What you will do |
Only the lines below starting at the one that contains "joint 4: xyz" and ending at the one that contains "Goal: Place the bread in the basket" are to be reproduced, exactly and with both ends kept.

+===+

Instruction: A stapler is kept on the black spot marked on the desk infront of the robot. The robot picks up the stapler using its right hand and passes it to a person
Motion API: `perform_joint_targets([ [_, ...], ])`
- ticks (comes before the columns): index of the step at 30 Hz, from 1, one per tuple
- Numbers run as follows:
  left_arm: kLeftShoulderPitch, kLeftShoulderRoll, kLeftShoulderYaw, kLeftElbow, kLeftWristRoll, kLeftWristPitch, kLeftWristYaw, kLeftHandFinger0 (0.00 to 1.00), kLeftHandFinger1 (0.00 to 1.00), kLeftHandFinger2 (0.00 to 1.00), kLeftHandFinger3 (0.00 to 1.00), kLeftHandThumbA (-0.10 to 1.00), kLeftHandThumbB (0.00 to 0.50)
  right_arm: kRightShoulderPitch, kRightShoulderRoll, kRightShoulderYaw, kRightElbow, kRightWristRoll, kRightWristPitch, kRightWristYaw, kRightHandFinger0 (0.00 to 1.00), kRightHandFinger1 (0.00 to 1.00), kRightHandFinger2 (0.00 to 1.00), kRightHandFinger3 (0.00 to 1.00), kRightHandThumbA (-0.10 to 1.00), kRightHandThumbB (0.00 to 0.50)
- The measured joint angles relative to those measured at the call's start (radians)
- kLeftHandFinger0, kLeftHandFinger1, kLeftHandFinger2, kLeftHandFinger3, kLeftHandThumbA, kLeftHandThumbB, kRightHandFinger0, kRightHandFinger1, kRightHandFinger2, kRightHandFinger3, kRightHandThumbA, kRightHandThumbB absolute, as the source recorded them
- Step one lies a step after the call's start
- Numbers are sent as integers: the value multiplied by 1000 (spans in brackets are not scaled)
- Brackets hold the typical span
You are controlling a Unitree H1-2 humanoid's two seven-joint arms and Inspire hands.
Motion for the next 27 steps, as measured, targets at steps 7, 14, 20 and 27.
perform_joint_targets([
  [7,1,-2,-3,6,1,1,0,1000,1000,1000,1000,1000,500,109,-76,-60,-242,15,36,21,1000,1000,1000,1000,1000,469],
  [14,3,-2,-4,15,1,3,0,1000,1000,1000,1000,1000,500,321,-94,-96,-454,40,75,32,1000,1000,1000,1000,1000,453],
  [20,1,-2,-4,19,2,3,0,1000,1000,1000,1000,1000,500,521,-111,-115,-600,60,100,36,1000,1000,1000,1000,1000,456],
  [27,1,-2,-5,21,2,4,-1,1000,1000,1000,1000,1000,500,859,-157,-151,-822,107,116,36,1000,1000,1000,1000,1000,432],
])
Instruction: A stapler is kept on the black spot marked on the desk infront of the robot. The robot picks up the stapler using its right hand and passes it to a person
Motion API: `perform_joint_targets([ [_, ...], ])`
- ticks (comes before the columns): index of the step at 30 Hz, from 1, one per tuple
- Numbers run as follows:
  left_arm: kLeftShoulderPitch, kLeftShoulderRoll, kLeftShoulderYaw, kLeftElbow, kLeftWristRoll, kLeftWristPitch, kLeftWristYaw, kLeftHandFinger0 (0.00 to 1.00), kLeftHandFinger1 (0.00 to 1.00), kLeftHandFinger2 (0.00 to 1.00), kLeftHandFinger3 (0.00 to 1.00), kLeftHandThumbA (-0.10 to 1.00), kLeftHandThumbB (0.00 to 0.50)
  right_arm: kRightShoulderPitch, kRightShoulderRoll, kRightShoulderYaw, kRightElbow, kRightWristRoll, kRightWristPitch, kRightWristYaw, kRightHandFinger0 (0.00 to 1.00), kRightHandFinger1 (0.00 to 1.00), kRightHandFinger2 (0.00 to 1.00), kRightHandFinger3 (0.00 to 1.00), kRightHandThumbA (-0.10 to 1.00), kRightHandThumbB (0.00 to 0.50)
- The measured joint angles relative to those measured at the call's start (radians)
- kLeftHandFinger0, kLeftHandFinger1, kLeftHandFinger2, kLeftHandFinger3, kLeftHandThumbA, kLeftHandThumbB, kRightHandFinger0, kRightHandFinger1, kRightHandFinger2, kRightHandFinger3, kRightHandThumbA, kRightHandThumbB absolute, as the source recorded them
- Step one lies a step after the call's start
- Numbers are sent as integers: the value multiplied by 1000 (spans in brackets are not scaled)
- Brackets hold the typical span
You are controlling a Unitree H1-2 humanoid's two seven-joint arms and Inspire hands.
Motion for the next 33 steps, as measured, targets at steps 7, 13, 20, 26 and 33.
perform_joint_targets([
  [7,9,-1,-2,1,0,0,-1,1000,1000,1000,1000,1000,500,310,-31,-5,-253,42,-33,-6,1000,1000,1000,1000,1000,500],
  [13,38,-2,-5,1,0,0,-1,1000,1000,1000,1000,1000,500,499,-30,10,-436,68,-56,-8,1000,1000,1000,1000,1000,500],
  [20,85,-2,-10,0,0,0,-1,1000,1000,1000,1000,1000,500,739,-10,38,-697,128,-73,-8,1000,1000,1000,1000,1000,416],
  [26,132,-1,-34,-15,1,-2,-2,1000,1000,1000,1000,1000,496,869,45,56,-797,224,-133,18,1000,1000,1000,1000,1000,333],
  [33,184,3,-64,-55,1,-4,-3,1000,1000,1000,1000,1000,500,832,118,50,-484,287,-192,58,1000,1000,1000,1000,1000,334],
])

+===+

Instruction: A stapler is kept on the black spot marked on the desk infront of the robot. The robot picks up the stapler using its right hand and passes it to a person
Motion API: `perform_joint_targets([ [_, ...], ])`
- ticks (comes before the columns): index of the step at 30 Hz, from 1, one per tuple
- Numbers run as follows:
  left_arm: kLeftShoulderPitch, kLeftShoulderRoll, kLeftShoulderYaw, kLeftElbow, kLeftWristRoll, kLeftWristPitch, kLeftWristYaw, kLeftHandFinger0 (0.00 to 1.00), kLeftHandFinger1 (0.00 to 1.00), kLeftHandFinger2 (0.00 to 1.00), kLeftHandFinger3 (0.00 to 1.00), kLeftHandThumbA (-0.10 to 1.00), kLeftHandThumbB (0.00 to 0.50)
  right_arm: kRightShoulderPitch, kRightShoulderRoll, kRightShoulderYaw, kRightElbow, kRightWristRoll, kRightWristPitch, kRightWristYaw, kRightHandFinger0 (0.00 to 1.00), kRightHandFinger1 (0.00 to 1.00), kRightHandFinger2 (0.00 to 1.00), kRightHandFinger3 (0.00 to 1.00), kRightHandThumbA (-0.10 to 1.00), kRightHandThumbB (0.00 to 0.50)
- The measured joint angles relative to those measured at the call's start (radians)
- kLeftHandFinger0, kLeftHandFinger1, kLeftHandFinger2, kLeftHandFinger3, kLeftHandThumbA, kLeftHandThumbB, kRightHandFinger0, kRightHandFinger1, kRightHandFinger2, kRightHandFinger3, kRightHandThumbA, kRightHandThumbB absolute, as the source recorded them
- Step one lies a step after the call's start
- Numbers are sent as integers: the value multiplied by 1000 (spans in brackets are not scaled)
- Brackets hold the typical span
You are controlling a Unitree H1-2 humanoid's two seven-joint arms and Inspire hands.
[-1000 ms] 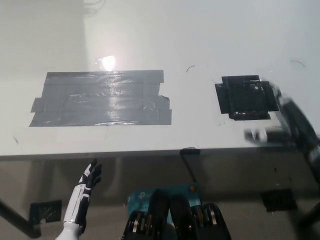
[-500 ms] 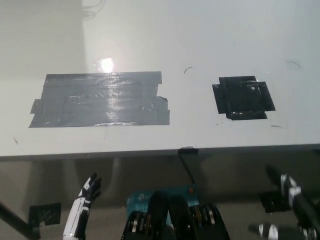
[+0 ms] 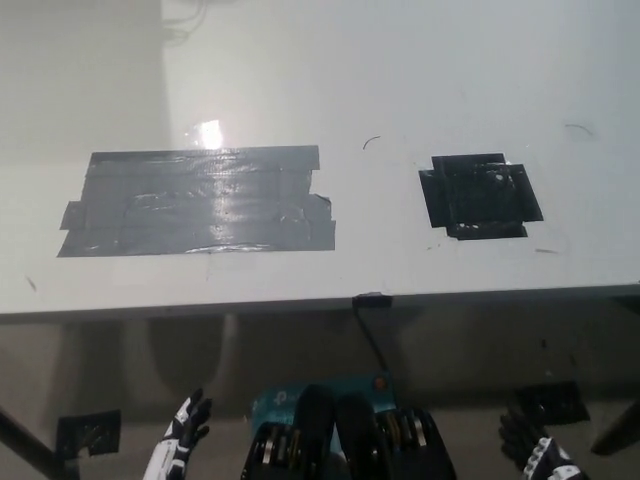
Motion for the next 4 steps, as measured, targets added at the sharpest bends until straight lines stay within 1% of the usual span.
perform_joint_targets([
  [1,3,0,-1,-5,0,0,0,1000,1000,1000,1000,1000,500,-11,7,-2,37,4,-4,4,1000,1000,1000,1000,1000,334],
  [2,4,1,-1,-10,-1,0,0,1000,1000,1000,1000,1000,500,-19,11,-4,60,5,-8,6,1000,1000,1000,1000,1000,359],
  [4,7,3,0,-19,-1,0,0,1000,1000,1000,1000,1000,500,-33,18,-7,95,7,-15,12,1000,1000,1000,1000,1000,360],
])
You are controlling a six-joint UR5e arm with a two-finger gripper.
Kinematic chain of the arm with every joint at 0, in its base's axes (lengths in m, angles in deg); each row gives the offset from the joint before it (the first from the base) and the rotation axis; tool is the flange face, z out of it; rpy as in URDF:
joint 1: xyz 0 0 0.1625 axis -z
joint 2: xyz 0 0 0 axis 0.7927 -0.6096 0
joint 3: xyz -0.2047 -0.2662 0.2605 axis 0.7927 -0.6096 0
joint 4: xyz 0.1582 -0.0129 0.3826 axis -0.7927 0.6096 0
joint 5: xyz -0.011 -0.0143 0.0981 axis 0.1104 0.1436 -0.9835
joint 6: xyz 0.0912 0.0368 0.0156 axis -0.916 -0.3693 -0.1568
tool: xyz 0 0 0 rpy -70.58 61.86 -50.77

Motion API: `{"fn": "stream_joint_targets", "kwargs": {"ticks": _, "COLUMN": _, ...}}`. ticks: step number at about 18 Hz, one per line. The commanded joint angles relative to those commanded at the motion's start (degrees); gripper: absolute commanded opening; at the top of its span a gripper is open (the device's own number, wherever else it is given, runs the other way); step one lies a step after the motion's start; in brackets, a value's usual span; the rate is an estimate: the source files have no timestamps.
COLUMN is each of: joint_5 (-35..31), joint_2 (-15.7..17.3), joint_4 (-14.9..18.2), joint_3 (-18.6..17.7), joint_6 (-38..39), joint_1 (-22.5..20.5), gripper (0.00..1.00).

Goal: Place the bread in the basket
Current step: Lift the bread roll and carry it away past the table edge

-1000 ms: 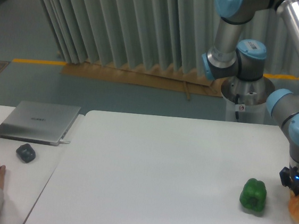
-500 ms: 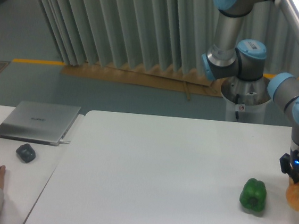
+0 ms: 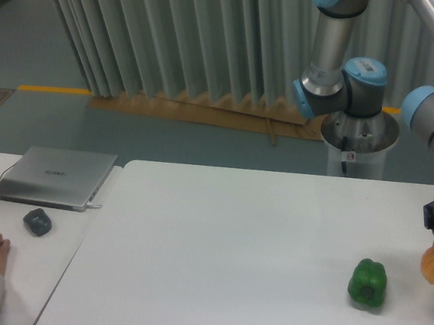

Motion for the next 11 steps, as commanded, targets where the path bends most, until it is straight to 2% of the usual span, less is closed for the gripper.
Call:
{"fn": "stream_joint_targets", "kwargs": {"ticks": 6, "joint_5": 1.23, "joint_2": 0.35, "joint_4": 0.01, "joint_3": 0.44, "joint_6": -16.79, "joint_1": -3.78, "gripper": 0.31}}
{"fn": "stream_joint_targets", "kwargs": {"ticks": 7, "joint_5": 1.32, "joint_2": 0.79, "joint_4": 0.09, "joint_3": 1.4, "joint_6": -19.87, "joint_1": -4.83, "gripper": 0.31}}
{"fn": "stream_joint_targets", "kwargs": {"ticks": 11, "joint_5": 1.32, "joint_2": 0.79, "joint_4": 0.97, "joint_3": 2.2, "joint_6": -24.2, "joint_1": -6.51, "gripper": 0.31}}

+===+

Solution to the problem |
joint 4: xyz 0.1582 -0.0129 0.3826 axis -0.7927 0.6096 0
joint 5: xyz -0.011 -0.0143 0.0981 axis 0.1104 0.1436 -0.9835
joint 6: xyz 0.0912 0.0368 0.0156 axis -0.916 -0.3693 -0.1568
tool: xyz 0 0 0 rpy -70.58 61.86 -50.77

Motion API: `{"fn": "stream_joint_targets", "kwargs": {"ticks": _, "COLUMN": _, ...}}`. ticks: step number at about 18 Hz, one per line. The commanded joint angles relative to those commanded at the motion's start (degrees); gripper: absolute commanded opening; at the top of its span a gripper is open (the device's own number, wherever else it is given, runs the other way); step one lies a step after the motion's start; in brackets, a value's usual span; the rate is an estimate: the source files have no timestamps.
COLUMN is each of: joint_5 (-35..31), joint_2 (-15.7..17.3), joint_4 (-14.9..18.2), joint_3 (-18.6..17.7), joint_6 (-38..39), joint_1 (-22.5..20.5), gripper (0.00..1.00).

Goal: Place the bread in the basket

The output is finished, and nothing else is needed.